Los éxitos son nacionales, los fracasos siempre europeos

Esta dicotomía de que todos los éxitos son del gobierno de turno, y los errores o fracasos siempre bruselenses la tenemos muy vista. Y, sin embargo, no la cuestionamos en concreto, en cada información, ni como periodistas ni como medios. ¿porque es la versión oficial?, ¿por nacionalismo?, o ¿porque complica y requiere información más precisa poner en duda o ampliar esa versión?, o un poco de todo. Pero cual boomerang se vuelve contra los gobiernos y las instituciones europeas pues alimenta o es una crucial arma arrojadiza de los populismos de todo signo. (¿alguien ha investigado cuánto ha ganado su gobierno en los intereses de los préstamos a Grecia, por ejemplo?).

Tanto en este punto como en el anterior ayudaría unos medios de ámbito europeo que no existen: el único que queda, euronews, no se cuida; los esfuerzos conjuntos paneuropeos de los rotativos de referencia no son suficientes... Pero en un continente con medios públicos y privados tan potentes, podríamos y deberíamos presionar para adoptar medidas trasnacionales que, aun pequeñas, creen una dinámica.

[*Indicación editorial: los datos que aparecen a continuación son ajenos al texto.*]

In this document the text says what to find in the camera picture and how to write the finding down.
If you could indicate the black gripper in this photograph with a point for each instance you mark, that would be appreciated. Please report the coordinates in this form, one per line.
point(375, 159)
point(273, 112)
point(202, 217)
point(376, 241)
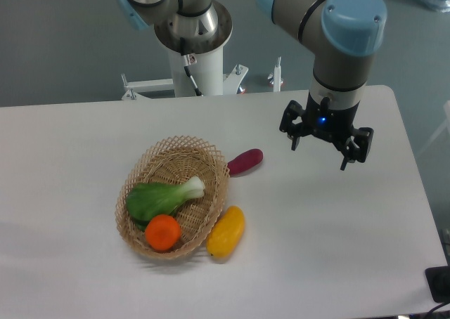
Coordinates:
point(330, 125)

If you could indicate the woven wicker basket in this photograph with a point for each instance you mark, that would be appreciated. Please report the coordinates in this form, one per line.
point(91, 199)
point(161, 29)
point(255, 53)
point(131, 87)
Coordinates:
point(184, 177)

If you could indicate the yellow mango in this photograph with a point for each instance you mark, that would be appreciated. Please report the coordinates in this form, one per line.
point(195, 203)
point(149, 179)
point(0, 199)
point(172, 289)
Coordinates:
point(226, 233)

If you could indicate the black device at edge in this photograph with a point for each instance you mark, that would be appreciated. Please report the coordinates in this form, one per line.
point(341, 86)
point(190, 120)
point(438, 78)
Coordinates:
point(438, 283)

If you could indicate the purple sweet potato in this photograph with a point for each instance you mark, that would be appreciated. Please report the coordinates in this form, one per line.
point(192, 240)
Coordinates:
point(245, 161)

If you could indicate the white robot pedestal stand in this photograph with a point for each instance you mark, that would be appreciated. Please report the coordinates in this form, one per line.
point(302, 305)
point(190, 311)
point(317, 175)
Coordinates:
point(195, 50)

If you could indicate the orange fruit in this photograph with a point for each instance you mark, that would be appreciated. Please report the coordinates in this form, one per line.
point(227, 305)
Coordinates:
point(162, 232)

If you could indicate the green bok choy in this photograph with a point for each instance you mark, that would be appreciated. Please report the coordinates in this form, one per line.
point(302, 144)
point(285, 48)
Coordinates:
point(147, 200)

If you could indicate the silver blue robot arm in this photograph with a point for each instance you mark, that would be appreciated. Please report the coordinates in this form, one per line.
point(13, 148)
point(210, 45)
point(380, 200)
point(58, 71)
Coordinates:
point(343, 35)

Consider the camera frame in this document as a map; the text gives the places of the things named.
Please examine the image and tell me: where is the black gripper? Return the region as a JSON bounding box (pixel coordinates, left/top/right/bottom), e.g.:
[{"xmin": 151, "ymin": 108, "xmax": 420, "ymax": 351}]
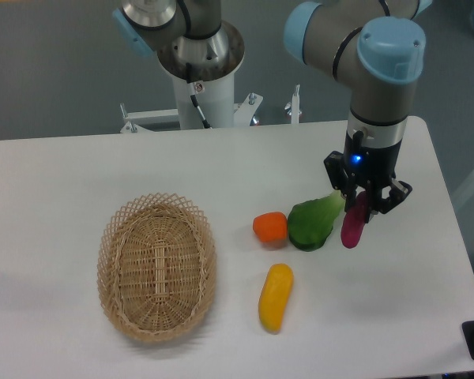
[{"xmin": 324, "ymin": 131, "xmax": 412, "ymax": 223}]

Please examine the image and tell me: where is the purple sweet potato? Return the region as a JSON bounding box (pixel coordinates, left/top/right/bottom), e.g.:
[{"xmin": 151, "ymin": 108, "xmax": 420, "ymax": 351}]
[{"xmin": 340, "ymin": 191, "xmax": 367, "ymax": 249}]

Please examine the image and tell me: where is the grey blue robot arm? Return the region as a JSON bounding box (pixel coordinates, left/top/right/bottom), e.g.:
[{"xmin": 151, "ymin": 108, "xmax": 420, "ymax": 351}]
[{"xmin": 113, "ymin": 1, "xmax": 428, "ymax": 220}]

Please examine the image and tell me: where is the woven wicker basket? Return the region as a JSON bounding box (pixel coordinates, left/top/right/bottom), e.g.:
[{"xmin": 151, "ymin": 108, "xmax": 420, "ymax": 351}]
[{"xmin": 97, "ymin": 193, "xmax": 216, "ymax": 343}]

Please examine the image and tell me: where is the green lettuce leaf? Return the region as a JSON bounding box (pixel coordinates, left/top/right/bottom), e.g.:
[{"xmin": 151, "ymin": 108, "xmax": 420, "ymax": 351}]
[{"xmin": 287, "ymin": 190, "xmax": 345, "ymax": 252}]

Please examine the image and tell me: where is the yellow mango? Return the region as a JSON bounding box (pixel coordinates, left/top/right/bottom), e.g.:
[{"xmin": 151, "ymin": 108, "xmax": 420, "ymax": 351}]
[{"xmin": 258, "ymin": 263, "xmax": 294, "ymax": 334}]

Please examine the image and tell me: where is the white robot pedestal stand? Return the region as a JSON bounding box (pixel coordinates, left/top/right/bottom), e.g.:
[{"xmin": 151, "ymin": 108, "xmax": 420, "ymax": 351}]
[{"xmin": 120, "ymin": 21, "xmax": 263, "ymax": 133}]

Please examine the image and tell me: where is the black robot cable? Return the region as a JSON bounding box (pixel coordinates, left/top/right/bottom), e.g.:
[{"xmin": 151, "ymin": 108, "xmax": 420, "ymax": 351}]
[{"xmin": 185, "ymin": 62, "xmax": 213, "ymax": 129}]

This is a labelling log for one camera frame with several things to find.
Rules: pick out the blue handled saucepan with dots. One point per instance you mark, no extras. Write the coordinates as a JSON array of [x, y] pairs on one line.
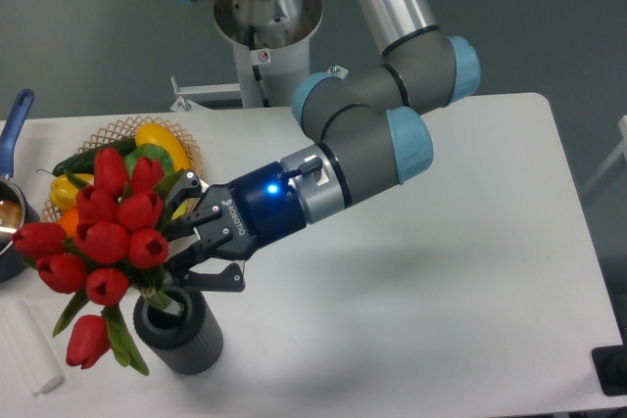
[[15, 209]]

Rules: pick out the white rolled cloth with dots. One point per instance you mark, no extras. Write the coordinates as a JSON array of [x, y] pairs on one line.
[[36, 362]]

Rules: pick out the dark grey ribbed vase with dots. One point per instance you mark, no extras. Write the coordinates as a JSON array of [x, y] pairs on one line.
[[189, 344]]

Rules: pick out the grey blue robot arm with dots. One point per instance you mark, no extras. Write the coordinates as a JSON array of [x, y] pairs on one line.
[[367, 133]]

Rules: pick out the green lettuce leaf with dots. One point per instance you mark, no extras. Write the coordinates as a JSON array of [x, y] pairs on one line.
[[152, 152]]

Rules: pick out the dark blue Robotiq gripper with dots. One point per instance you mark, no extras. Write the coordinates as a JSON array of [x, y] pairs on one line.
[[257, 209]]

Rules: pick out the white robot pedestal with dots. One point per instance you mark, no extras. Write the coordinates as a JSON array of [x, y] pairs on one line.
[[266, 77]]

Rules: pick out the red tulip bouquet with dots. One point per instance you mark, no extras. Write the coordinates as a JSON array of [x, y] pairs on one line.
[[118, 243]]

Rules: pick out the black device at edge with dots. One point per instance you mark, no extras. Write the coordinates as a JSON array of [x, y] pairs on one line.
[[610, 365]]

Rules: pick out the yellow bell pepper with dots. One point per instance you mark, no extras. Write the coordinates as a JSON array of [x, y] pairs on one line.
[[63, 193]]

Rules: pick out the green cucumber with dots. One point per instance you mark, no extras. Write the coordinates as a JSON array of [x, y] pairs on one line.
[[84, 162]]

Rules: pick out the woven wicker basket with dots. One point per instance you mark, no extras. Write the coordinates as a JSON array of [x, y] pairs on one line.
[[125, 128]]

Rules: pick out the orange fruit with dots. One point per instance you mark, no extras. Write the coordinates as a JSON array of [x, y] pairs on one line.
[[69, 220]]

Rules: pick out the yellow squash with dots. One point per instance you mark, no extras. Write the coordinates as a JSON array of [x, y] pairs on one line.
[[161, 141]]

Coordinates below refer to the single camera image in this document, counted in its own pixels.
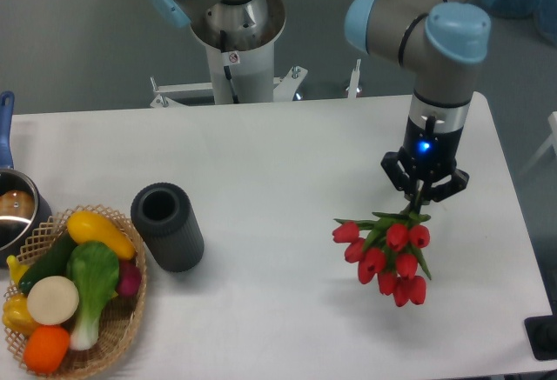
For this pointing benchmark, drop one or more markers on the yellow bell pepper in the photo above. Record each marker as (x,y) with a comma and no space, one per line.
(17,317)

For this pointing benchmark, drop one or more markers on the woven wicker basket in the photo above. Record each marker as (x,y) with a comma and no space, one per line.
(119,321)

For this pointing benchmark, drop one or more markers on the dark grey ribbed vase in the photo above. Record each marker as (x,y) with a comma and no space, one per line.
(163,216)

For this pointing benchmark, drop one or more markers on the green bok choy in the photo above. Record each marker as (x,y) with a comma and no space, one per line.
(94,269)

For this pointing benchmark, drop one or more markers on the white frame at right edge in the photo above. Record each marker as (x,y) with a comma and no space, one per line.
(548,145)

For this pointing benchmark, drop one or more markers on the blue handled saucepan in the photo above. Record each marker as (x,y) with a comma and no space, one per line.
(23,208)

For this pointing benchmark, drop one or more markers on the purple red radish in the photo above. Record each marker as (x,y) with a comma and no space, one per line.
(129,280)

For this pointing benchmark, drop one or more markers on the red tulip bouquet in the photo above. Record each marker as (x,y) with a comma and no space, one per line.
(388,248)

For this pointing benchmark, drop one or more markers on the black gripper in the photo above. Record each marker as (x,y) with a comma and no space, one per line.
(430,156)

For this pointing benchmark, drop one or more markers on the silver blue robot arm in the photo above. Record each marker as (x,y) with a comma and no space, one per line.
(443,42)

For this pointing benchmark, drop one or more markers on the dark green cucumber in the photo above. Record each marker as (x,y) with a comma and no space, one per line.
(52,263)

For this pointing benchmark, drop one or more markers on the yellow squash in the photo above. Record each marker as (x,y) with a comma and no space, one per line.
(86,226)

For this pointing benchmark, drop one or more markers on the black device at table edge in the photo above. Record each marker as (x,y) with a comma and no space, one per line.
(541,333)

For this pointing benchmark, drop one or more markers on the orange fruit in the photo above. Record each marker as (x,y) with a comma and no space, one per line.
(46,348)

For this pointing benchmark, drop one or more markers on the yellow banana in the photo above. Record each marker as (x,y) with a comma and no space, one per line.
(16,269)

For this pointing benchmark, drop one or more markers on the round white radish slice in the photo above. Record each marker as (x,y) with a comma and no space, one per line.
(53,300)

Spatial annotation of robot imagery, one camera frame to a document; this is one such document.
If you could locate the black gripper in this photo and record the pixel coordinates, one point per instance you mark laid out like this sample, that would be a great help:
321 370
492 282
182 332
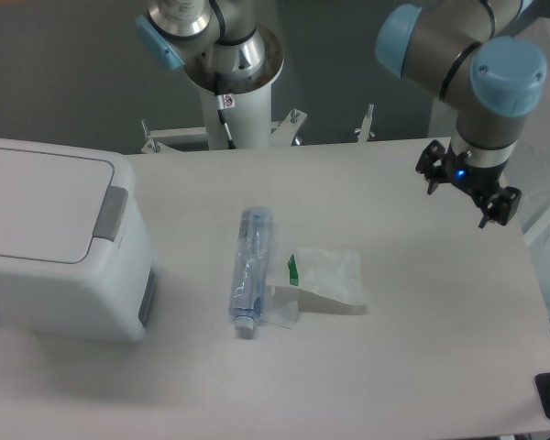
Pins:
481 183

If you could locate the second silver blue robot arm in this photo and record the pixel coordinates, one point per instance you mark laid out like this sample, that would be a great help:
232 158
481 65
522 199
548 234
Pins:
222 37

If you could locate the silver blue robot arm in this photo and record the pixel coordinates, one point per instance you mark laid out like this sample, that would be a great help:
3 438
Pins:
456 52

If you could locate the white trash can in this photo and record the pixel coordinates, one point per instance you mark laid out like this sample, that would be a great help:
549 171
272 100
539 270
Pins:
75 255

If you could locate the clear plastic wrapper green label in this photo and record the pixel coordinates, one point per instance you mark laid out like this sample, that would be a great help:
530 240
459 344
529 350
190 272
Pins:
313 280

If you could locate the crushed clear plastic bottle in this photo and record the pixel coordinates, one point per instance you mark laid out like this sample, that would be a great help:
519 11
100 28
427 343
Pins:
250 270

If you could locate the white metal base frame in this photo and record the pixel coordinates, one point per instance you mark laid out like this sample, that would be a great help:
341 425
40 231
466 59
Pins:
230 134

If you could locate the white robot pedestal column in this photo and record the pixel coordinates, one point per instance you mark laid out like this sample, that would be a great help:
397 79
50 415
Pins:
238 101

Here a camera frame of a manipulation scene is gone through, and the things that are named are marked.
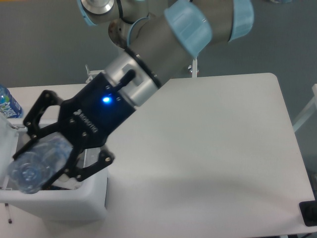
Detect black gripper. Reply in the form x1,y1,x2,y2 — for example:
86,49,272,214
12,73,136,190

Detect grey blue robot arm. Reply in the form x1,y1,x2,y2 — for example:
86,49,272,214
7,0,254,194

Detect white paper bag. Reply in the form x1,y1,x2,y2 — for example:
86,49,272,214
53,175,82,190

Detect white trash can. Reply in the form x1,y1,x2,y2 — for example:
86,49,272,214
0,116,107,221

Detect black device at table edge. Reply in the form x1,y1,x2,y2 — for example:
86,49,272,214
299,200,317,227

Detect clear plastic bottle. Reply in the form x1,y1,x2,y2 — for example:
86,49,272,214
7,136,72,194

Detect white clamp post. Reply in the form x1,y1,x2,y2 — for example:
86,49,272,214
187,58,200,78

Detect blue labelled water bottle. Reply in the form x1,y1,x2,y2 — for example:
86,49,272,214
0,85,24,119

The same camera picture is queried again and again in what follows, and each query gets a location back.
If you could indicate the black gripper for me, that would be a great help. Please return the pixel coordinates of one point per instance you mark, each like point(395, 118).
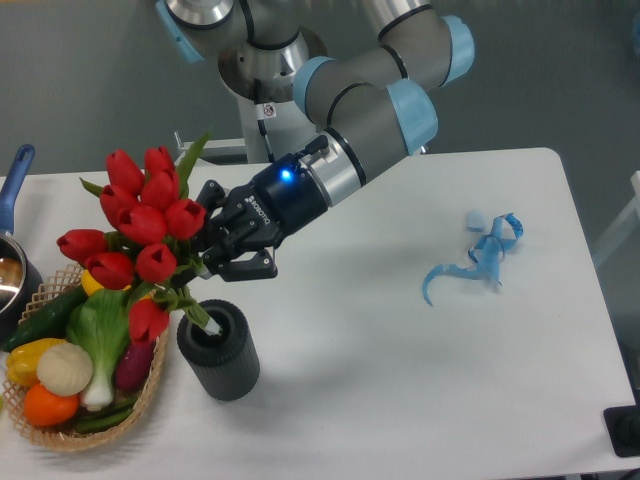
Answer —
point(276, 203)

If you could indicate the purple eggplant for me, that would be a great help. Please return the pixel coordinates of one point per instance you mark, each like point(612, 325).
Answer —
point(134, 366)

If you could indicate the red tulip bouquet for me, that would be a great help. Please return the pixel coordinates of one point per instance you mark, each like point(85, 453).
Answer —
point(154, 223)

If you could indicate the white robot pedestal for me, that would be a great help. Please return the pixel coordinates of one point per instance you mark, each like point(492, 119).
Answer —
point(260, 74)

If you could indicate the yellow squash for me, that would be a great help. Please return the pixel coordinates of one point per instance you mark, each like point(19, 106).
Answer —
point(91, 286)

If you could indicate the small blue cap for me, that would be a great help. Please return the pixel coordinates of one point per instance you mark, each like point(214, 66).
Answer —
point(475, 221)

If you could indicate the white garlic bulb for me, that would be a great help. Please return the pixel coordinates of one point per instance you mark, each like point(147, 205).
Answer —
point(65, 369)

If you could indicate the blue handled saucepan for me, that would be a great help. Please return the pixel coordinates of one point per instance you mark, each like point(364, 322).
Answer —
point(19, 277)

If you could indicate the black device at edge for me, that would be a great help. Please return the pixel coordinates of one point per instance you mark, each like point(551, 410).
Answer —
point(623, 428)

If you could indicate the green bean pods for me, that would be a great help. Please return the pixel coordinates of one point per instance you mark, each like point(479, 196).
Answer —
point(105, 419)

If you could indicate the dark grey ribbed vase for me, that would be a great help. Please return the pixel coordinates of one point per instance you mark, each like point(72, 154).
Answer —
point(227, 365)

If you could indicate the orange fruit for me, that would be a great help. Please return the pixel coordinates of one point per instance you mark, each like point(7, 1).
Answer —
point(43, 408)

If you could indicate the green bok choy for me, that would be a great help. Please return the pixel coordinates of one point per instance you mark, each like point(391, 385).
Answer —
point(101, 328)

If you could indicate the green cucumber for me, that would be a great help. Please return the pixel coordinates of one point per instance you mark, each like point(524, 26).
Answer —
point(49, 321)

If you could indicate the yellow bell pepper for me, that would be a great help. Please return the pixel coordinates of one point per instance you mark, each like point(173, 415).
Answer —
point(22, 362)

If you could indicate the blue plastic tape strip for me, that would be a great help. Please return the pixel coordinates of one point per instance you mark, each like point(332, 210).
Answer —
point(486, 255)

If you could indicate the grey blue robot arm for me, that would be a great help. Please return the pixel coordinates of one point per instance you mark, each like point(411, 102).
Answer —
point(324, 128)

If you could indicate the woven wicker basket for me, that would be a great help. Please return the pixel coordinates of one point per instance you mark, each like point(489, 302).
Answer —
point(64, 438)

Por ejemplo, que las televisiones y radios públicas tengan mayor intercambio, espacios conjuntos si quiera experimentales, o compartan un hueco común en sus webs.... no sería demasiado complicado, y seguro un ejercicio útil y rentable tanto para cada medio en sí, como para abrir un espacio europeo común, además de ayudar a ampliar nuestras mentes y acervo, y el de nuestro público. Pero también en los privados podría generalizarse la costumbre de abrir un espacio específico y fijo, diferente al nacional e internacional, o a medio camino, donde asuntos nacionales sean tratados en el marco comunitario, o informaciones de la Unión se vinculen o tengan una ejemplificación local.